Task item:
Exactly the lines starting at the line containing "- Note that" and ending at the line containing "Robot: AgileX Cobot" are to be written out from the listing below, both included.

Data excerpt:
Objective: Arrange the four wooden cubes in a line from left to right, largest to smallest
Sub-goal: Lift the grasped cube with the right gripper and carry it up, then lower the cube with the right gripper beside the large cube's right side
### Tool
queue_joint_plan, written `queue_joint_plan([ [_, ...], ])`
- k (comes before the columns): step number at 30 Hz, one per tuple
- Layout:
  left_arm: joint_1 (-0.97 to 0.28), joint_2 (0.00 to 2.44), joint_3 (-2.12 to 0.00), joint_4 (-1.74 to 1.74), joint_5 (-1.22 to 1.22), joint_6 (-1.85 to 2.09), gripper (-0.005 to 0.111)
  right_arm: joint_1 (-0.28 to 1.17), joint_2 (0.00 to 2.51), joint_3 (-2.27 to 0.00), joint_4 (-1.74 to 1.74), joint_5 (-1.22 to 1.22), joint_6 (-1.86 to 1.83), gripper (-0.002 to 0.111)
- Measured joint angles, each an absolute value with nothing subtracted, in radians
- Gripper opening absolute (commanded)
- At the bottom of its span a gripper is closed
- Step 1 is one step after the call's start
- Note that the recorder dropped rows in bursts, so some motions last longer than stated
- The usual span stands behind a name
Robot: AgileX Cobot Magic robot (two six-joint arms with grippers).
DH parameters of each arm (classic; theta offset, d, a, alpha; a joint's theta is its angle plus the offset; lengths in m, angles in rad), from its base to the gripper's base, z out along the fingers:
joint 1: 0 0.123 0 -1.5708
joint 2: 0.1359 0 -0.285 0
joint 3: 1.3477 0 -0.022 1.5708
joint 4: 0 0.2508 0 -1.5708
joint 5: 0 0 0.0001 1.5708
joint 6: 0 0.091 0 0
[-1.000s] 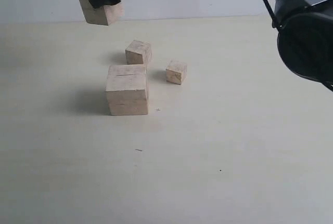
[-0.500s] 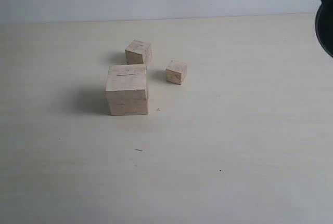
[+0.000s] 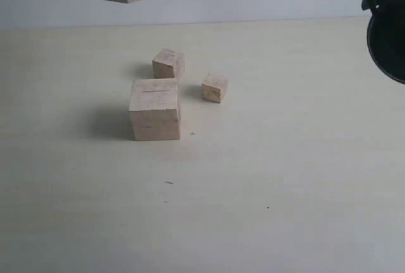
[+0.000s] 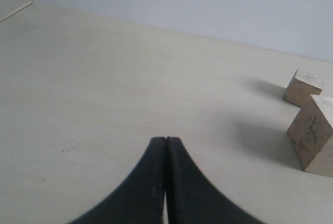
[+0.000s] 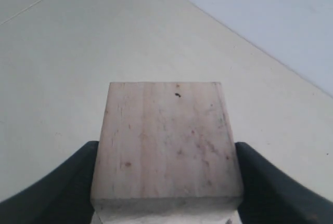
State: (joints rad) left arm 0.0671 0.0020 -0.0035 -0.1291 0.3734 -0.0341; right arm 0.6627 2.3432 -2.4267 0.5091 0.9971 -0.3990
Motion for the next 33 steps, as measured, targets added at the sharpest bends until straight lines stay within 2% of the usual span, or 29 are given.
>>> queue_joint_plan([
  [3, 0.067, 0.002, -0.004, -0.129, 0.373, -0.034, 0.000, 0.663, 2.317, -2.324, 0.509, 0.965, -0.407, 0.000],
  [10, 0.067, 0.002, -0.004, -0.129, 0.373, -0.034, 0.000, 0.663, 2.092, -1.908, 0.569, 0.754, -0.549, 0.000],
  [18, 0.067, 0.002, -0.004, -0.129, 0.373, -0.034, 0.000, 0.663, 1.853, -1.568, 0.580, 0.708, -0.853, 0.000],
  [23, 0.067, 0.002, -0.004, -0.129, 0.373, -0.034, 0.000, 0.651, 1.755, -1.435, 0.580, 0.704, -1.097, 0.000],
  [33, 0.067, 0.002, -0.004, -0.129, 0.373, -0.034, 0.000, 0.529, 1.736, -1.236, 0.630, 0.696, -1.242, 0.000],
])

Response:
- Note that the recorder dropped rows in bursts, so some motions last longer than stated
- The usual span stands behind a name
Robot: AgileX Cobot Magic robot (two six-joint arms with grippers).

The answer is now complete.